Exercise:
From the line containing "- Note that" to the end of the records below, output each line exactly; include both ends and nothing else.

The data:
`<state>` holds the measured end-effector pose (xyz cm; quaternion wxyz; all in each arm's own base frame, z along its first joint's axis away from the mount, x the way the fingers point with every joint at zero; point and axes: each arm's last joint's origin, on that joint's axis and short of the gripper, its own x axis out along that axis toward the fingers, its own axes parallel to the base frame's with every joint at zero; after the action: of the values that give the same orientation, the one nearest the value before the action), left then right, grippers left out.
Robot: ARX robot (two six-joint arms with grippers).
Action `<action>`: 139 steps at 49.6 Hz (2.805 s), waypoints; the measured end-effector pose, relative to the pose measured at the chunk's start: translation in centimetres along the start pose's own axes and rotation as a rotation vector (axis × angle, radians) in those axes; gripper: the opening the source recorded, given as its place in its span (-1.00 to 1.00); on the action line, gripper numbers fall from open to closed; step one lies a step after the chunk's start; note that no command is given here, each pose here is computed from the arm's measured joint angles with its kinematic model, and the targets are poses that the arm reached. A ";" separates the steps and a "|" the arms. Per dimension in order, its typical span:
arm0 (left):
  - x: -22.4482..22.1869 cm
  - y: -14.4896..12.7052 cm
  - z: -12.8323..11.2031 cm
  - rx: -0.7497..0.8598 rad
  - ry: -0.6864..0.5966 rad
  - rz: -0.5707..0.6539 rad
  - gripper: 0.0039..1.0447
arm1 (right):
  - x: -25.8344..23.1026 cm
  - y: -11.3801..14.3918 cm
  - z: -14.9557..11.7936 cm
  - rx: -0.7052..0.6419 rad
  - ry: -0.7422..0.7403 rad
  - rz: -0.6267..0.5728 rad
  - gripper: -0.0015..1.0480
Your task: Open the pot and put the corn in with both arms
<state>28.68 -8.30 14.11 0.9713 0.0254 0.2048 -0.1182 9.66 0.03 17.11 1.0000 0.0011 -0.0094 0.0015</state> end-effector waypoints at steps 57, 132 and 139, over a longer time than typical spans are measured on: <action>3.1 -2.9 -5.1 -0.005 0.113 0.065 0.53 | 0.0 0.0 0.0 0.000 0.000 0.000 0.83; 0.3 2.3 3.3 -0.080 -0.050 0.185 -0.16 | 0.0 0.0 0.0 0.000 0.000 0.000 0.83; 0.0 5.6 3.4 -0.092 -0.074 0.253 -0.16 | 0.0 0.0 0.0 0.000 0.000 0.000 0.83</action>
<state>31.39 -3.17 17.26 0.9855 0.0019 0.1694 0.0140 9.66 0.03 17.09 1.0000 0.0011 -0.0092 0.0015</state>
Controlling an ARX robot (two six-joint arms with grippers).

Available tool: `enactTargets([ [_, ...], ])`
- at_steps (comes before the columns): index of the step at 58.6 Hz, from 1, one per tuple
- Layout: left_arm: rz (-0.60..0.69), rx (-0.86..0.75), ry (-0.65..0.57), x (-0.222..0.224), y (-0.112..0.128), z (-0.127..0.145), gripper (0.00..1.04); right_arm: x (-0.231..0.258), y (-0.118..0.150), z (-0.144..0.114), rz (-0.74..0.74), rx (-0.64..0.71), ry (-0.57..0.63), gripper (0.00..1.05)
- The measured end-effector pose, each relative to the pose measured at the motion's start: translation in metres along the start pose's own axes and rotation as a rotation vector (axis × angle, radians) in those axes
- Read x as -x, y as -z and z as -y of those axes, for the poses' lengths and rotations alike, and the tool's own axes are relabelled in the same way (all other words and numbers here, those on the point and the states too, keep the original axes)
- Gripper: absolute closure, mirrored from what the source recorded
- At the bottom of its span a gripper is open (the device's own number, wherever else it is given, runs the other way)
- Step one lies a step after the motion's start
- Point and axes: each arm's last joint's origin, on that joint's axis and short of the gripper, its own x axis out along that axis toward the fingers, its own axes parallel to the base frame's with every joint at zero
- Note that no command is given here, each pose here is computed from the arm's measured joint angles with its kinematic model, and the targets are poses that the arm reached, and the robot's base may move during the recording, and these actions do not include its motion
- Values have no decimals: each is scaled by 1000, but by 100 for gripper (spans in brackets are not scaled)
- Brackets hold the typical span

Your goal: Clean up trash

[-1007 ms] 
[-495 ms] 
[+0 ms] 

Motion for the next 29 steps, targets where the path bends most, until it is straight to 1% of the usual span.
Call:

Task answer:
- Note that no command is given here, each pose here is computed from the arm's measured joint angles with its kinematic model, and the targets are poses that the arm reached, and the robot's base may move during the recording, and these actions do not include its motion
- Values have no decimals: each is scaled by 1000, but by 100 for gripper (spans in brackets are not scaled)
- Brackets hold the typical span

Your goal: Clean up trash

[-1007 ms] 
[-495 ms] 
[+0 ms] 

Motion for the next 29 steps, targets where the path bends most, until it is straight to 1% of the usual span.
Call:

Output is finished, and nothing else is required.